Task objective: Copy each line of the records that includes "inside".
Start of Available records
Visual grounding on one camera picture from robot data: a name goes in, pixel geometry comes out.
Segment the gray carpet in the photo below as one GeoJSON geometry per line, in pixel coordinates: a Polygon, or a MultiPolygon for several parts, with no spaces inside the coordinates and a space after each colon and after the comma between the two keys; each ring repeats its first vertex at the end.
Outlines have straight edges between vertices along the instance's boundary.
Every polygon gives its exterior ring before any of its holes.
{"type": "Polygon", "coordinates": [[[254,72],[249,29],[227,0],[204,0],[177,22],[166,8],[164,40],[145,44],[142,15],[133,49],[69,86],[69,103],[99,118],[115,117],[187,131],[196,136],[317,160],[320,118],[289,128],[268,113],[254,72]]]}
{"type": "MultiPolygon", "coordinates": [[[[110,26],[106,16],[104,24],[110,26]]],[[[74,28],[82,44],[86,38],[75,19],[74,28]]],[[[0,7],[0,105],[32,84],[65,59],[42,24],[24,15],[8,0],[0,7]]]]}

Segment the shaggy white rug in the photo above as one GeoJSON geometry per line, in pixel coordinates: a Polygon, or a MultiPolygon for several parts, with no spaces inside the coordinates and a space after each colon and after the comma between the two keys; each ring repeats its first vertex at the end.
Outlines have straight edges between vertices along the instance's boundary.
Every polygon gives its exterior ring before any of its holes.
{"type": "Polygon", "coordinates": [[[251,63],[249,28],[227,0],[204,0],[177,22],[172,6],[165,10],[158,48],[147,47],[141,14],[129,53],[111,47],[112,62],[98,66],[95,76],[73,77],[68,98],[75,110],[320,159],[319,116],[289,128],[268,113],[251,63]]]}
End of Available records
Start of Available records
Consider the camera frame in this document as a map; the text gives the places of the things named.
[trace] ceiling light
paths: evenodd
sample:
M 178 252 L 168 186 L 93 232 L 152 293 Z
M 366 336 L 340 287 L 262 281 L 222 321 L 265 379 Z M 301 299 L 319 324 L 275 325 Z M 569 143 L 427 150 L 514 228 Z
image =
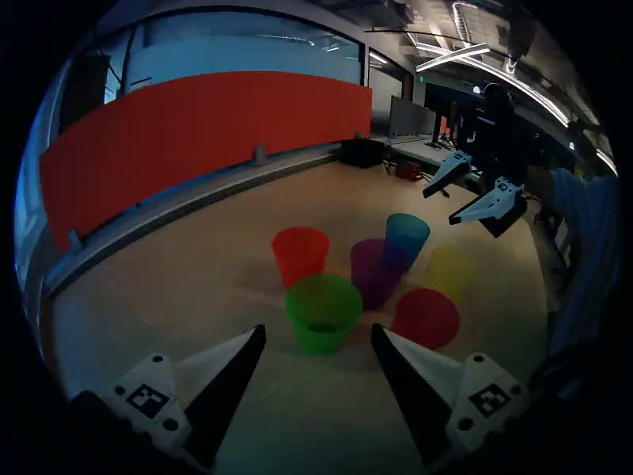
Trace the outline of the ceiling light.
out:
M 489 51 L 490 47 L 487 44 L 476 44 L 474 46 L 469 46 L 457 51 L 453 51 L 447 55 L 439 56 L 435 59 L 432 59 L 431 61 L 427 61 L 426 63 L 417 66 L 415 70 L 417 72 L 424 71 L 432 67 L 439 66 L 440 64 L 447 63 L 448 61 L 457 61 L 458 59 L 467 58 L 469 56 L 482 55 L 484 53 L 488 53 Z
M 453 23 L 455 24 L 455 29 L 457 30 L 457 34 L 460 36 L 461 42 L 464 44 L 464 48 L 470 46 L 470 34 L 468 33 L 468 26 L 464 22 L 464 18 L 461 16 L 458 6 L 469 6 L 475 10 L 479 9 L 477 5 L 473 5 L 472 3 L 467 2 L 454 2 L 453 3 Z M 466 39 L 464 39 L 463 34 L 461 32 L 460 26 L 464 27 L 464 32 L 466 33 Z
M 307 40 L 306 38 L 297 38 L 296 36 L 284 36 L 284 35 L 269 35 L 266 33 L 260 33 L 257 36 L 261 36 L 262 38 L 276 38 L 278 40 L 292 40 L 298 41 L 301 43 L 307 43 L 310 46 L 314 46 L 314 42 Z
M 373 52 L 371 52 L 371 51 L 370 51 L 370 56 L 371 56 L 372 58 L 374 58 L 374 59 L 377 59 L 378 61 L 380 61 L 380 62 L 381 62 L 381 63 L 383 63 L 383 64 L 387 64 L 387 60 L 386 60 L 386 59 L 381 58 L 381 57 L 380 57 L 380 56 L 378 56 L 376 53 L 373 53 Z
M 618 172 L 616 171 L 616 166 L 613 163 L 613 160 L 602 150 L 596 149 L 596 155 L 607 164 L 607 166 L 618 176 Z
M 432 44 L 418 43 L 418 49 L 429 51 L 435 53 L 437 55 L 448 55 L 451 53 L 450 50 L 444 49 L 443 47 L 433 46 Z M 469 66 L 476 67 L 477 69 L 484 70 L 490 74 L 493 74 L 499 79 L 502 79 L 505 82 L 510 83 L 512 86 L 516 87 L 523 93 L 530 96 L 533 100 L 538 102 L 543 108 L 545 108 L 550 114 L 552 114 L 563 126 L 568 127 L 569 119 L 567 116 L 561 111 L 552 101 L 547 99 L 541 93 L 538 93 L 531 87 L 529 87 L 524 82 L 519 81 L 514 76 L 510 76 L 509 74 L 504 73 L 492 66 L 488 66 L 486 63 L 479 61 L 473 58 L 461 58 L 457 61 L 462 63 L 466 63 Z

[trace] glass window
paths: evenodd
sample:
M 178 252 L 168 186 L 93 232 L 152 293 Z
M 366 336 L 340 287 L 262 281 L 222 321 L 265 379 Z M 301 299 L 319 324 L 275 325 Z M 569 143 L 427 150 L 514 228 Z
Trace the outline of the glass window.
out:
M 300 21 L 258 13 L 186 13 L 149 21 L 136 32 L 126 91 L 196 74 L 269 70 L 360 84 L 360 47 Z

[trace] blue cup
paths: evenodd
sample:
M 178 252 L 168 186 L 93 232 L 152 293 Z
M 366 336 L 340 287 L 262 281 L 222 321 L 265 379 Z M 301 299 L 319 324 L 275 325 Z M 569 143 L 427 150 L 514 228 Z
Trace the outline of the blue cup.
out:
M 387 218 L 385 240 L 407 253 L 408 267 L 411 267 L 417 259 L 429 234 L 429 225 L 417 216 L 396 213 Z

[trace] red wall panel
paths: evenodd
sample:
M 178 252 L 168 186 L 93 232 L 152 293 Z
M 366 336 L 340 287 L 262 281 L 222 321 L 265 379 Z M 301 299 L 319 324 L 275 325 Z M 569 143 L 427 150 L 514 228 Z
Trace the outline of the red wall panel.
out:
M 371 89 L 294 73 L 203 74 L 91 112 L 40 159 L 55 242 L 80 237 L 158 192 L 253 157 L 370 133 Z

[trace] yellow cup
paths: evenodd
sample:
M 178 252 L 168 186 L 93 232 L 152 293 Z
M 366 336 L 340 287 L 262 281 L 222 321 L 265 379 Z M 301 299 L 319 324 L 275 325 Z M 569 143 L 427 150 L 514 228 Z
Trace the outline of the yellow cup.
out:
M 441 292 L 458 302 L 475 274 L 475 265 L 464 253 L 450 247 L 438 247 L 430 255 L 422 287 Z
End of Available records
Finished task:
Segment the gray carpet in the photo below as one GeoJSON geometry per line, in pixel coordinates: a Polygon, or a MultiPolygon for several parts, with no spaces inside the coordinates and a space after each colon and after the comma between the two keys; each ring repeats its first vertex at the end.
Segment the shaggy white rug in the photo above as one GeoJSON geometry per line, in pixel coordinates: a Polygon, or a MultiPolygon for several parts, with no spaces inside the coordinates and a space after each colon and after the comma between the two keys; each ring repeats its first vertex at the end.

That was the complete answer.